_THE INPUT_.
========

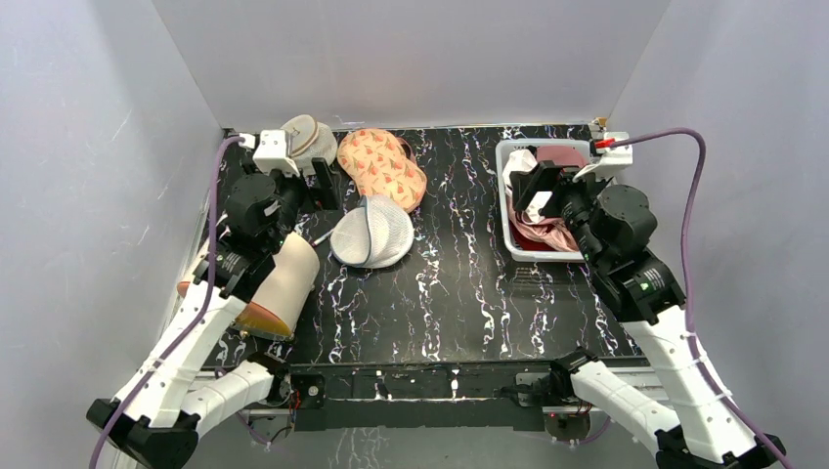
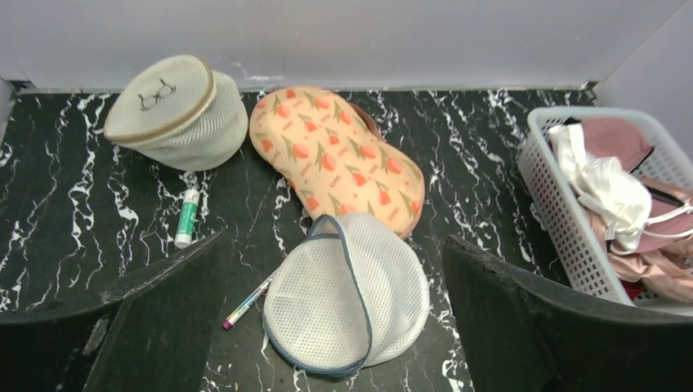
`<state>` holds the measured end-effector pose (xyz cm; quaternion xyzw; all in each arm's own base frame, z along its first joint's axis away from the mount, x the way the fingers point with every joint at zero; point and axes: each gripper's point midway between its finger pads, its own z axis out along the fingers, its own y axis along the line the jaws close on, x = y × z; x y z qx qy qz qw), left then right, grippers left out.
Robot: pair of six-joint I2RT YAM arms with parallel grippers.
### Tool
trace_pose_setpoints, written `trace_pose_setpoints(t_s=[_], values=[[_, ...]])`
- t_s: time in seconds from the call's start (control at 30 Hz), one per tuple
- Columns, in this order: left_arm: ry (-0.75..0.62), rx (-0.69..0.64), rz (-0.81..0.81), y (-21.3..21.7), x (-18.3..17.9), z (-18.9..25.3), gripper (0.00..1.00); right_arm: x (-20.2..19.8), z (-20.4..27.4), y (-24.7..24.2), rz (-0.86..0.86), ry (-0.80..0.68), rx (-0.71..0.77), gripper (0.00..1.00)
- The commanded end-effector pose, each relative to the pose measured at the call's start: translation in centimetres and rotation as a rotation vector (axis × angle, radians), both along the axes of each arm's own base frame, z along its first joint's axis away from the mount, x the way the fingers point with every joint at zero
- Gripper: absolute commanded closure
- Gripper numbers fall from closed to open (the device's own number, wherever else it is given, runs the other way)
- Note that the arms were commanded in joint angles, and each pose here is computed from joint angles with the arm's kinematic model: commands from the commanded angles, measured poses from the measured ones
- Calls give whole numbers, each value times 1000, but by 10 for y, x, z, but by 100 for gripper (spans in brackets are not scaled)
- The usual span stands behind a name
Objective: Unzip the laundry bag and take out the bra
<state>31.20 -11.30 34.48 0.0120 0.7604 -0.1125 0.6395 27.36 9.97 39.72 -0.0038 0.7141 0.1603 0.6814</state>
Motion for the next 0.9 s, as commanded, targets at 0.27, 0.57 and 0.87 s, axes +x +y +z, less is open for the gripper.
trace_pose_setpoints(t_s=[0.27, 0.57, 0.87], values=[[72, -20, -85, -17, 28, -60, 2, 35, -67, -46, -232, 141, 135, 2], [87, -39, -159, -34, 31, -79, 2, 80, -96, -3, -56, 230, 213, 2], [43, -33, -188, -44, 26, -70, 2, 146, -149, 124, 81, 399, 104, 2]])
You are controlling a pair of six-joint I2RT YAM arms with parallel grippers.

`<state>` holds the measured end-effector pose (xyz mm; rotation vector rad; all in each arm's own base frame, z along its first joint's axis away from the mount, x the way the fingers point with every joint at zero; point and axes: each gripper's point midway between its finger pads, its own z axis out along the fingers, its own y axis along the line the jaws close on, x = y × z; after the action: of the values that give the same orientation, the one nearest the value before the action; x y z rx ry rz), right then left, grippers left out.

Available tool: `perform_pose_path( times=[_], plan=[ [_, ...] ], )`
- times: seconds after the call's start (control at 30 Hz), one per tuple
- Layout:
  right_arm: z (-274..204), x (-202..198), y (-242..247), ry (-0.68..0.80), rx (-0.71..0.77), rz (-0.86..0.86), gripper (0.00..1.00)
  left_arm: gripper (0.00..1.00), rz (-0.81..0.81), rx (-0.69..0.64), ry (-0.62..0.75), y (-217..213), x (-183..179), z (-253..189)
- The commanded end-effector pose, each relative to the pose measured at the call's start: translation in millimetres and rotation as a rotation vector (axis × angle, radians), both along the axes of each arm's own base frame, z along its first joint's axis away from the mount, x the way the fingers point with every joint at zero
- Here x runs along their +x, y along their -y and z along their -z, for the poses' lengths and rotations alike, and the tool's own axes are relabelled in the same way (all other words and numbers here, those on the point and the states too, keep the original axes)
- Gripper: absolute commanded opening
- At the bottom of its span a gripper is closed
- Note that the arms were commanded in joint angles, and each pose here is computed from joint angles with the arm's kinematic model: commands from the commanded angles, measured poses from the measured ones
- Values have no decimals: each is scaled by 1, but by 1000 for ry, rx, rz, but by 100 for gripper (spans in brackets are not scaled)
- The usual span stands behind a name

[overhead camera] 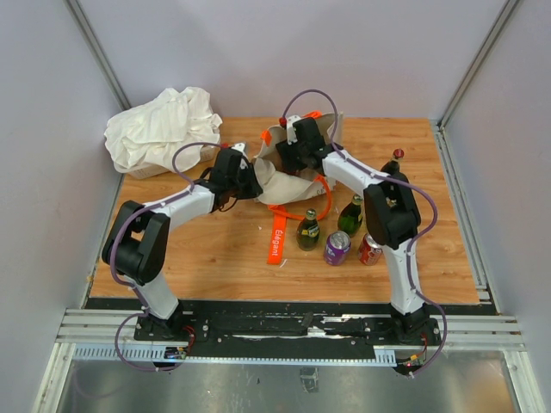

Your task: Take the beverage out of the canvas bag

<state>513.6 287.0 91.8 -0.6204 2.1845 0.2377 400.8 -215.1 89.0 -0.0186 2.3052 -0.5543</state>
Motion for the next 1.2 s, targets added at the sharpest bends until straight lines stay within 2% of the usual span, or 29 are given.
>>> perform_pose_path(
  times=[0.0,0.23,0.47,0.63,0.8,1.17],
  plan=[
    [-87,0,-10,169,110,-105,1,1,-18,-14,-35,-8,7,7],
    [-179,-20,-8,333,160,-178,1,1,-53,-124,20,-12,23,-20],
    [-242,-46,-6,427,206,-242,1,0,-130,-200,94,-24,34,-54],
    [-269,-65,-2,470,198,-263,1,1,-217,-223,146,-42,35,-78],
    [-292,-80,14,519,172,-238,1,0,-332,-182,209,-74,29,-101],
    [-308,-96,60,594,107,-85,1,1,-459,-98,237,-113,5,-106]
  ],
)
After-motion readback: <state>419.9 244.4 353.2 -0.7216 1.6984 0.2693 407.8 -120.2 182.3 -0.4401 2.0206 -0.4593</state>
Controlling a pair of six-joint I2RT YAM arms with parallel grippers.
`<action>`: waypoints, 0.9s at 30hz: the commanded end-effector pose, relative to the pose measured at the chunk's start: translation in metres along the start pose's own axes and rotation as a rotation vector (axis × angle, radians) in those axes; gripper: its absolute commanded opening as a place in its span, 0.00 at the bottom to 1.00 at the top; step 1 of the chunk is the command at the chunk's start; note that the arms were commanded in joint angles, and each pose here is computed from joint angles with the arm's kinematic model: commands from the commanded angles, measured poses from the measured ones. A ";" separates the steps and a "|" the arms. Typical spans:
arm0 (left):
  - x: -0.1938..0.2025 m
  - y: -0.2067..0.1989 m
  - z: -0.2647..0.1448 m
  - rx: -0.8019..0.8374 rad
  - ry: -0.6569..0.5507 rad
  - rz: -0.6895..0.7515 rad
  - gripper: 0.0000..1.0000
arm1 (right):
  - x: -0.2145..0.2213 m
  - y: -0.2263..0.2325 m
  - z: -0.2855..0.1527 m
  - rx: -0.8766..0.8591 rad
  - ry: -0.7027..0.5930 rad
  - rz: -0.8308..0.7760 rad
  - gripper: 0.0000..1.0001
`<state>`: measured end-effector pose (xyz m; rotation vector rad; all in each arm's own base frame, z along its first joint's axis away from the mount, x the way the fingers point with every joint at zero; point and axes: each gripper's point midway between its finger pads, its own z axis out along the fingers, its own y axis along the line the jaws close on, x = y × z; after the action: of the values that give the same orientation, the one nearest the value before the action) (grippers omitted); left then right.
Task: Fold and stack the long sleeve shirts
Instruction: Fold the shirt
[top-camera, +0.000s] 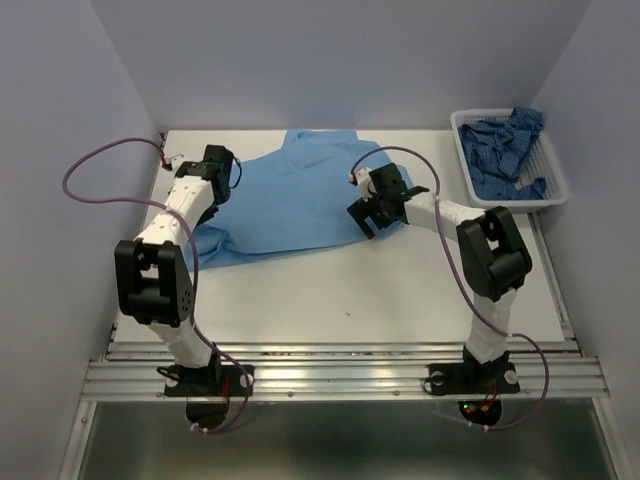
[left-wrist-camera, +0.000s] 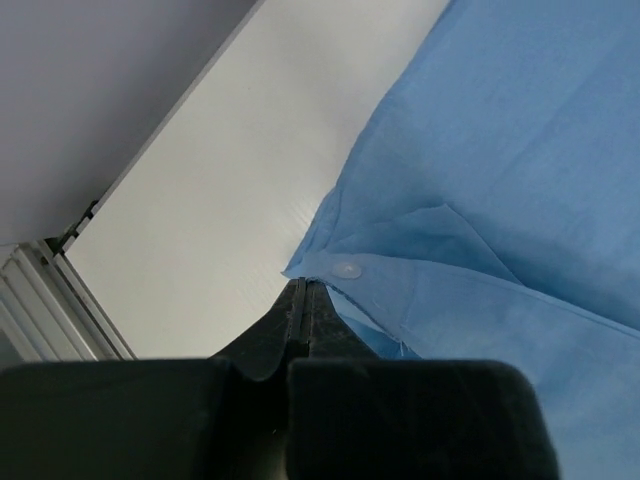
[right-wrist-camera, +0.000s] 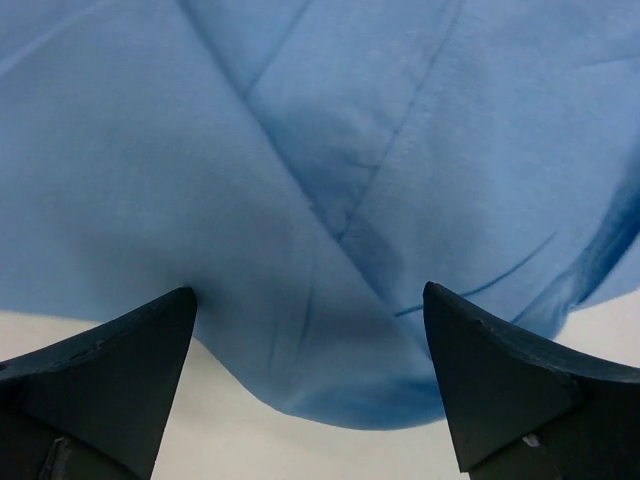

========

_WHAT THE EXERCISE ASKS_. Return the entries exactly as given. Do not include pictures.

_OUTPUT FOR THIS EXERCISE_.
`<state>` holds the measured end-effector pose (xyz cm; quaternion xyzw; all in each arm's own base frame, z along its first joint's axis away from the mount, x the way the fingers point with every joint at zero; point and axes: each gripper's point midway between its finger pads, its own z axis out along the fingers, its own y axis along the line the jaws close on, x = y × z; x y z qx qy qz qw), left then right, grippers left out.
Robot: pair of six-joint I2RT YAM arms with parallel grippers.
### Tool
trace_pose_setpoints, written `trace_pose_setpoints(t_s=[_], values=[[_, ...]])`
- t_s: time in seconds from the call's start (control at 30 Hz), one per tuple
- Columns, in this order: left_arm: ry (-0.75..0.62), rx (-0.69..0.64), rz (-0.81..0.81), y (-21.3..21.7), x (-18.3..17.9), z (-18.9..25.3), gripper (0.00..1.00); right_arm: x (-20.2..19.8), z (-20.4..27.4), y (-24.7..24.2), rz (-0.86..0.86), ry (-0.80..0.68), rx (-0.71..0.77), gripper (0.00..1.00)
- The commanded end-effector pose, each relative to the pose measured at the call's start: translation in centimetres and rotation as a rotation vector (axis × angle, radians), both along the axes of each arm's own base frame, z along its first joint's axis away from the mount, x the way the fingers point with every joint at zero
- Gripper: absolute commanded closure
- Gripper numbers fall from closed to open (the device's own number, wherever else it is given, runs the other way)
- Note that the arms were commanded in joint angles, and each pose here is computed from joint angles with the arm's kinematic model: commands from the commanded angles, measured poses from the measured ones
- Calls give whole numbers, each value times 1000, but by 10 for y, x, z, but by 100 for gripper (spans in brackets are not scaled)
- The usual span stands behind a name
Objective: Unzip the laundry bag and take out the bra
<state>31.20 -11.30 34.48 0.0120 0.7604 -0.1125 0.6395 27.36 9.97 39.72 -0.0038 0.7141 0.1603 0.6814</state>
Motion for the next 0.9 s, as commanded, targets at 0.27, 0.57 and 0.87 s, axes +x +y +z, less is open for the gripper.
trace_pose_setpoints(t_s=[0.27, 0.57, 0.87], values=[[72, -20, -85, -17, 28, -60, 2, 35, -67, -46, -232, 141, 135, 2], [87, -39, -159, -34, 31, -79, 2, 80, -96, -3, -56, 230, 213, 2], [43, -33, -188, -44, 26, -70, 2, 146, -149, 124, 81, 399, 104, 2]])
You are controlling a pair of six-joint I2RT YAM arms with parallel grippers.

`<state>` holds the measured end-effector pose (xyz mm; rotation vector rad; all in each arm's own base frame, z along its first joint's axis away from the mount, x the way the fingers point with every joint at zero; point and axes: each gripper's point midway between its finger pads, its own z axis out along the fingers, its own y axis along the line the jaws close on, x = y × z; after the action: of the values that give the same orientation, the one nearest the value before the action; x y z rx ry rz), right then left, grippers left out.

Available tool: `perform_pose_path( times=[_], plan=[ [_, ...] ], )`
- times: seconds after the call's start (control at 30 Hz), one per tuple
- Layout:
  right_arm: z (-274..204), x (-202..198), y (-242..247), ry (-0.68..0.80), rx (-0.71..0.77), rz (-0.86..0.86), gripper (0.00..1.00)
  left_arm: gripper (0.00..1.00), rz (-0.81..0.81), rx (-0.69..0.64), ry (-0.62..0.75), y (-217..213), x (-183..179), z (-253..189)
- The commanded end-effector pose, each relative to the pose measured at the call's start: translation in millimetres and rotation as a rotation vector (axis × angle, radians), both along the axes of each arm's own base frame, z along its first joint's axis away from the mount, x the way the fingers point with every joint at zero
- Here x runs along their +x, y along their -y and z along their -z, for the poses' lengths and rotations alike, and the tool's own axes are relabelled in the same way (all other words and numbers here, those on the point and the states too, keep the original axes)
- Gripper: absolute commanded opening
- At the bottom of its span a gripper is closed
- Note that the arms were commanded in joint angles, and each pose here is computed from joint angles with the arm's kinematic model: commands from the commanded angles, measured poses from the measured ones
- Values have no decimals: each is scaled by 1, but by 1000 for ry, rx, rz, but by 100 for gripper (spans in brackets are not scaled)
- The usual span stands behind a name

[overhead camera] 

Your task: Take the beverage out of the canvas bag

<state>513.6 287.0 91.8 -0.6204 2.1845 0.2377 400.8 -215.1 89.0 -0.0186 2.3052 -0.5543</state>
Motion for the next 1.2 s, targets added at the sharpest bends until straight lines stay within 2% of the usual span, or 29 are given.
>>> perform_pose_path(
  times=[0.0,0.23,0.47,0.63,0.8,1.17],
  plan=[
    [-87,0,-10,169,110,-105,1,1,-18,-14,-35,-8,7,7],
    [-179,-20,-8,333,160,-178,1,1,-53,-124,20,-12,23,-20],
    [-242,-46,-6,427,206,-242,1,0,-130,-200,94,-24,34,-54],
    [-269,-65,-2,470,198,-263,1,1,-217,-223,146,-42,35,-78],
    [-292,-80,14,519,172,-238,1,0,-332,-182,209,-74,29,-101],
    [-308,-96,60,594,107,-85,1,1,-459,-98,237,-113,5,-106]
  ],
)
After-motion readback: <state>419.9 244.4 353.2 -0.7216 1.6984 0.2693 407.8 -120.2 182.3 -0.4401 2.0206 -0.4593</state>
Controlling a pair of six-joint I2RT YAM arms with parallel grippers.
`<action>`: waypoints, 0.9s at 30hz: the commanded end-effector pose, relative to the pose measured at the chunk's start: translation in metres along the start pose's own axes and rotation as a rotation vector (axis × angle, radians) in those axes; gripper: its absolute commanded opening as a place in its span, 0.00 at the bottom to 1.00 at the top; step 1 of the chunk is the command at the chunk's start; note that the arms were commanded in joint angles, and each pose here is computed from joint angles with the arm's kinematic model: commands from the commanded angles, measured poses from the measured ones. A ";" separates the steps and a "|" the arms. Typical spans:
arm0 (left):
  - x: -0.1938..0.2025 m
  - y: -0.2067..0.1989 m
  - z: -0.2647..0.1448 m
  - rx: -0.8019..0.8374 rad
  - ry: -0.6569..0.5507 rad
  - rz: -0.6895..0.7515 rad
  - gripper: 0.0000..1.0000
arm1 (right):
  - x: -0.2145..0.2213 m
  - y: -0.2263..0.2325 m
  - z: -0.2855..0.1527 m
  - rx: -0.8766..0.8591 rad
  - ry: -0.7027..0.5930 rad
  - rz: -0.8308..0.7760 rad
  - gripper: 0.0000..1.0001
`<state>`: measured end-effector pose (xyz m; rotation vector rad; all in each arm's own base frame, z along its first joint's axis away from the mount, x the way the fingers point with every joint at zero; point and axes: each gripper's point midway between its finger pads, its own z axis out along the fingers, its own y axis along the line the jaws close on, x = y × z; after the action: of the values that give the same orientation, the one nearest the value before the action) (grippers omitted); left then right.
Task: Fold and stack the long sleeve shirts
Instruction: Fold the shirt
[top-camera, +0.000s] 
[left-wrist-camera, +0.000s] 
[right-wrist-camera, +0.000s] 

Nothing else is needed to complete the answer.